#### About this exercise
Extract the lines up to and including the one that contains "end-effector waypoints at", starting with the first line of the entries below, and omit the pictures.

#### The data
----------------------------------------
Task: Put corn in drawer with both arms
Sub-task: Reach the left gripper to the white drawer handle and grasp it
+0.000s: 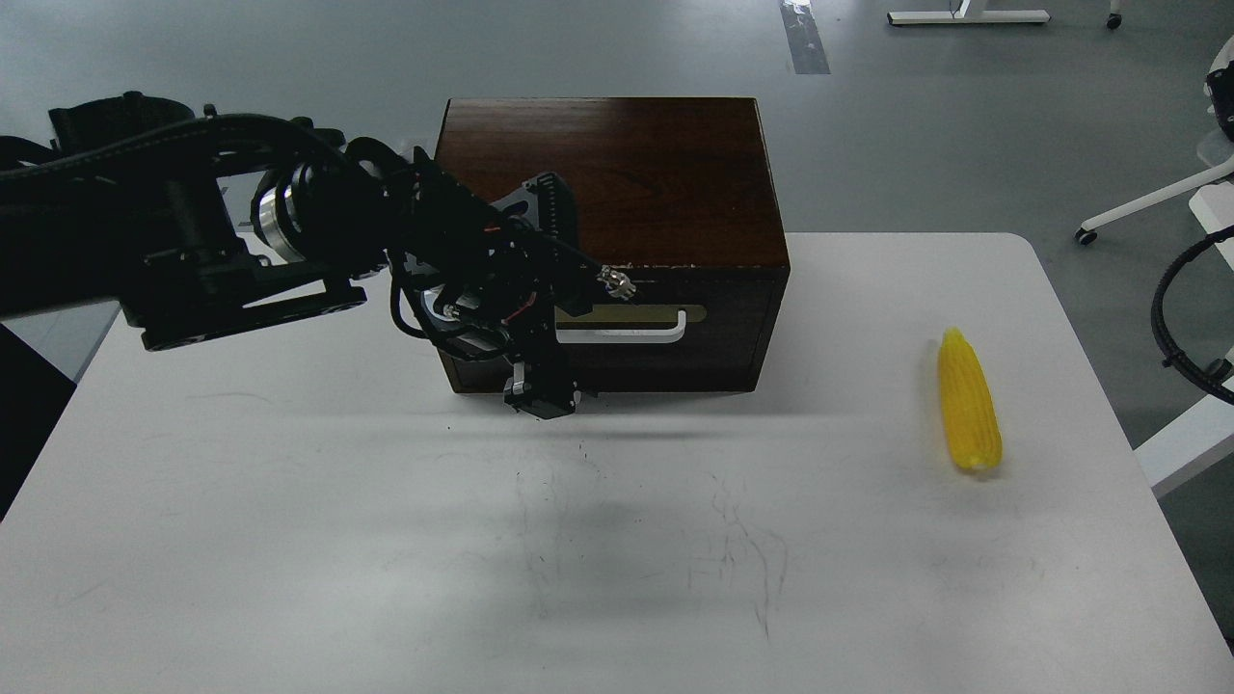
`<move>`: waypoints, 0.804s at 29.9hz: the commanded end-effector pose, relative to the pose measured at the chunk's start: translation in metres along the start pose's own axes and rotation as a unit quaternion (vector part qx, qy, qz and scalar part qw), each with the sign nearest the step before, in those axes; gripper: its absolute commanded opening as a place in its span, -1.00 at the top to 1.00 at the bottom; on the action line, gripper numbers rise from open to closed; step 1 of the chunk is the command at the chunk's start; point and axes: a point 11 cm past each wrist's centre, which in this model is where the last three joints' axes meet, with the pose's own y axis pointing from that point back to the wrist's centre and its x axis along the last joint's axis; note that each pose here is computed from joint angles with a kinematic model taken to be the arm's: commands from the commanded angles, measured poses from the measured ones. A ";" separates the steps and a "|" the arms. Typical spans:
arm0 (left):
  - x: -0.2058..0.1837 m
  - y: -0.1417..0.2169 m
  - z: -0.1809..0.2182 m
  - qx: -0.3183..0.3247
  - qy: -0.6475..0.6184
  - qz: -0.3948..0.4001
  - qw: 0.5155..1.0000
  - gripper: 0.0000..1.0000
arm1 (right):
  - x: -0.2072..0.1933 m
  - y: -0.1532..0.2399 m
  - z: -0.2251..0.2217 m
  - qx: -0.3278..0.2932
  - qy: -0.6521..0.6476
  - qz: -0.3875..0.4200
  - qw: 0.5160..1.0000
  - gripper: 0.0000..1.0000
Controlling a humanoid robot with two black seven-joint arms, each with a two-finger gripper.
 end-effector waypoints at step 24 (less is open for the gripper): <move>-0.017 -0.019 -0.002 0.001 0.007 -0.013 1.000 -0.76 | 0.003 0.001 -0.007 0.004 0.006 0.002 1.000 -1.00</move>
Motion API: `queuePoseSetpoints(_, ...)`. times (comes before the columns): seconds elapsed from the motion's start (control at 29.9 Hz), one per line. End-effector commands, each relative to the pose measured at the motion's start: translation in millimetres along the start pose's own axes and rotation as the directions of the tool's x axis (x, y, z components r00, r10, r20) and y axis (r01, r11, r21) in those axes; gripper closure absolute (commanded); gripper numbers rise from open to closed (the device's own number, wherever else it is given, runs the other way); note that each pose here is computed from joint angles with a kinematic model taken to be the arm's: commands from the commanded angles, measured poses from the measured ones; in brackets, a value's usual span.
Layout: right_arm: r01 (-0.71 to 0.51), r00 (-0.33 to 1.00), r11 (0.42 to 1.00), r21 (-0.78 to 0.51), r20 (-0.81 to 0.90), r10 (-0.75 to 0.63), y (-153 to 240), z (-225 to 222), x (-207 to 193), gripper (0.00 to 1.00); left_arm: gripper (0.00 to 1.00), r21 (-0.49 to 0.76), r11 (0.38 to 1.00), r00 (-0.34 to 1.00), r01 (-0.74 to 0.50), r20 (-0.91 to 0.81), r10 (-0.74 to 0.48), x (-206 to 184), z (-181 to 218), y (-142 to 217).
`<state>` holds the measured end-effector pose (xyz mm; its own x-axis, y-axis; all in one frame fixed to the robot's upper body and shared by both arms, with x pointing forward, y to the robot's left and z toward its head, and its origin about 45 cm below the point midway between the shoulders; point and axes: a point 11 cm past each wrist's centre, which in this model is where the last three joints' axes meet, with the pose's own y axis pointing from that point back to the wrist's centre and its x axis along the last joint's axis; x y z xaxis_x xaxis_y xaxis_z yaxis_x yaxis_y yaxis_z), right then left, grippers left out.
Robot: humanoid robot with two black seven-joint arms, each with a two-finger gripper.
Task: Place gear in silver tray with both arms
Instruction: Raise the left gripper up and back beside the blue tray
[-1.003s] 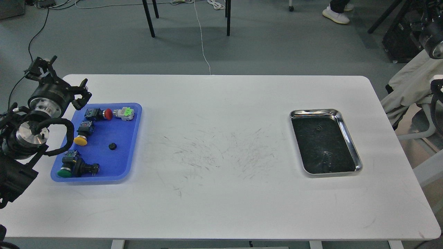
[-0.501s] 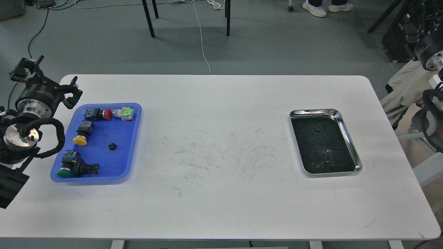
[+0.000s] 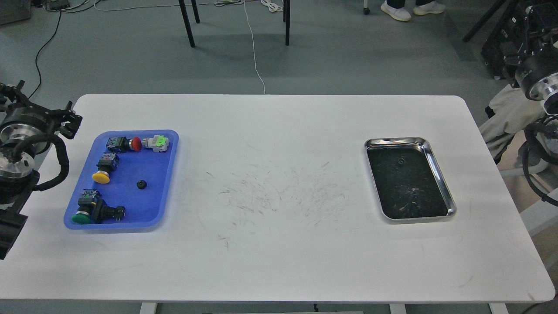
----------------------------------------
#### Solution to the exercise
Task: Put corn in drawer with both arms
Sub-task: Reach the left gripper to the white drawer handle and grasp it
+0.000s: 
`<move>`: waypoints, 0.804s at 29.9hz: the commanded end-effector pose, relative to the pose measured at the chunk's start: translation in metres along the start pose's own axes and rotation as a unit quaternion (vector part qx, qy, qz and scalar part qw), each with the sign nearest the step before, in those axes; gripper: its absolute commanded opening as a place in its span, -1.00 at the top to 1.00 at the bottom; on the action line, gripper numbers rise from open to closed; step 1 of the chunk is the command at the chunk's start; point and axes: a point 11 cm past each wrist's centre, which in this model is where the last three joints' axes meet, with the pose's own y axis pointing from that point back to the wrist's centre and its x axis along the last joint's axis; note that each pose here is computed from joint angles with a kinematic model taken to be the arm's: commands from the commanded angles, measured poses from the measured ones. A ";" separates the steps and a "|" the arms. Typical spans:
arm0 (left):
  - x: -0.2058..0.1837 m
  - y: -0.1417..0.2169 m
  - z: -0.1809..0.2182 m
  - qx: -0.3183..0.3247
  - qy: -0.6475..0.6184
  - qz: -0.3948..0.4001
  - qw: 0.5155..1.0000
  - gripper: 0.0000..1.0000
arm1 (right):
  - x: -0.2072..0.1933 m
  - y: -0.1532..0.2399 m
  - z: -0.2251..0.2217 m
  - qx: -0.3278..0.2932
  - qy: -0.6521..0.6476
  - qz: -0.3875..0.4200
  - qw: 0.5160..1.0000
  - gripper: 0.0000..1.0000
Controlling a humanoid robot with two black seven-joint arms, each with a two-finger gripper.
 end-effector waypoints at step 24 (less is open for the gripper): <move>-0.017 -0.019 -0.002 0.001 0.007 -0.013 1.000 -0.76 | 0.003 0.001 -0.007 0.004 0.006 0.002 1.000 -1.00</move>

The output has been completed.